The following SQL statement casts a VARCHAR string to a VARBYTE. Even though the returned value is a binary value, the results are printed as hexadecimal 616263.

select 'abc'::varbyte; varbyte --------- 616263

The following SQL statement casts a CHAR value in a column to a VARBYTE. This example creates a table with a CHAR(10) column (c), inserts character values that are shorter than the length of 10. The resulting cast pads the result with a space characters (hex'20') to the defined column size. Even though the returned value is a binary value, the results are printed as hexadecimal.

create table t (c char(10)); insert into t values ('aa'), ('abc'); select c::varbyte from t; c ---------------------- 61612020202020202020 61626320202020202020

The following SQL statement casts a SMALLINT string to a VARBYTE. Even though the returned value is a binary value, the results are printed as hexadecimal 0005, which is two bytes or four hexadecimal characters.

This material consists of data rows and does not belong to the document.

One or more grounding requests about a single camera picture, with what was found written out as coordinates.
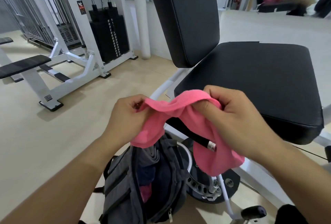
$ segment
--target white wall
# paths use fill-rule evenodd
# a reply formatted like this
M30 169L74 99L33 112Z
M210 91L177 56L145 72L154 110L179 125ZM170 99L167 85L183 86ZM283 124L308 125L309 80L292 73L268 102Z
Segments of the white wall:
M127 31L131 33L133 48L140 49L134 1L126 0L126 9L128 9L131 15L129 18L126 18ZM169 48L153 2L147 2L147 20L151 54L171 60Z

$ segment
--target white pillar
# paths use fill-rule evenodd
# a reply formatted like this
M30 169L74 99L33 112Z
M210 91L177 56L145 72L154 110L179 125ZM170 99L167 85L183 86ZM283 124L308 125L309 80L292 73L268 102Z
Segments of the white pillar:
M151 58L151 49L149 45L147 8L146 0L134 0L136 6L136 15L138 22L139 40L141 46L141 58L146 60Z

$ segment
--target black bench pad
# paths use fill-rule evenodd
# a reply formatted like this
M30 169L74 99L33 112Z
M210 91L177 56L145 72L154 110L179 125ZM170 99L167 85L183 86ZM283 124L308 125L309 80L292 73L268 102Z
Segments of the black bench pad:
M14 41L12 40L12 38L9 38L9 37L6 37L6 38L0 38L0 45L7 44L7 43L11 43L11 42L14 42Z
M39 67L42 64L50 62L51 59L44 55L36 55L24 60L19 60L8 65L0 67L0 79L10 77L15 74Z

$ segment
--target floor
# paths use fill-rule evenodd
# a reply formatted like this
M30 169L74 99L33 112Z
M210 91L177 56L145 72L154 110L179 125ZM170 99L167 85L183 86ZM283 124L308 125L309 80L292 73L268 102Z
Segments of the floor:
M13 43L1 46L12 61L49 52L27 43L19 31L0 34L11 37ZM38 104L38 98L26 82L0 81L0 219L36 190L70 160L86 148L104 130L114 103L120 97L156 90L175 71L169 60L152 56L128 60L114 68L108 79L97 78L67 95L64 107L49 112ZM60 64L56 70L71 77L82 71L75 64ZM41 73L50 88L59 83ZM326 163L321 146L300 146L302 152L320 164ZM93 194L82 215L88 224L98 223L104 197ZM277 209L244 184L233 196L234 209L262 205L273 223ZM228 224L231 222L224 204L202 204L188 197L186 204L174 216L174 224Z

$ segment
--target machine foot
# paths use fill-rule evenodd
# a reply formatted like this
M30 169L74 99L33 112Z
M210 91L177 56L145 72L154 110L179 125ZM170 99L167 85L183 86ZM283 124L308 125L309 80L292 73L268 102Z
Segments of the machine foot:
M111 75L112 75L112 74L108 72L108 74L107 74L106 76L101 76L101 75L100 75L99 77L100 77L100 78L103 78L103 79L106 79L106 78L108 78L108 77L111 76Z
M51 112L55 112L57 109L63 107L63 103L61 103L60 101L57 101L57 102L59 102L60 104L57 105L57 106L54 107L54 108L49 108L49 107L45 106L41 101L39 101L39 104L42 105L44 108L48 109L49 111L51 111Z
M22 81L22 80L24 80L24 79L23 79L23 78L19 78L19 79L17 79L17 80L14 80L14 82L17 83L17 82L20 82L20 81Z

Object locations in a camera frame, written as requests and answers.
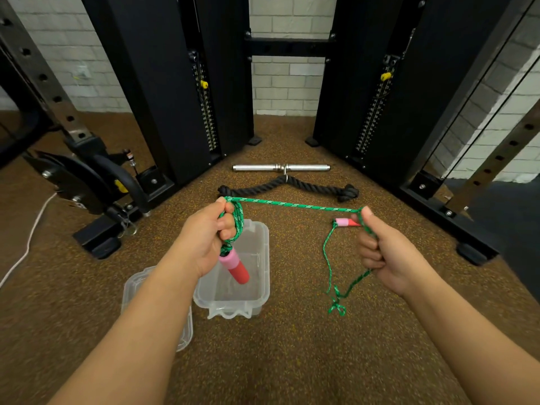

select 5::smallint::varbyte; varbyte --------- 0005

The following SQL statement casts an INTEGER to a VARBYTE. Even though the returned value is a binary value, the results are printed as hexadecimal 00000005, which is four bytes or eight hexadecimal characters.

select 5::int::varbyte; varbyte ---------- 00000005

The following SQL statement casts a BIGINT to a VARBYTE. Even though the returned value is a binary value, the results are printed as hexadecimal 0000000000000005, which is eight bytes or 16 hexadecimal characters.

select 5::bigint::varbyte; varbyte ------------------ 0000000000000005

Amazon Redshift features that support the VARBYTE data type include:

Limitations when using the VARBYTE data type with Amazon Redshift

The following are limitations when using the VARBYTE data type with Amazon Redshift:

  • Amazon Redshift Spectrum supports the VARBYTE data type only for Parquet and ORC files.

  • Amazon Redshift query editor and Amazon Redshift query editor v2 don't yet fully support VARBYTE data type. Therefore, use a different SQL client when working with VARBYTE expressions.

    As a workaround to use the query editor, if the length of your data is below 64 KB and the content is valid UTF-8, you can cast the VARBYTE values to VARCHAR, for example:

    select to_varbyte('6162', 'hex')::varchar;
  • You can't use VARBYTE data types with Python or Lambda user-defined functions (UDFs).

  • You can't create a HLLSKETCH column from a VARBYTE column or use APPROXIMATE COUNT DISTINCT on a VARBYTE column.

  • VARBYTE values larger than 1 MB can only be ingested from the following file formats:

    • Parquet

    • Text

    • Comma‐separated values (CSV)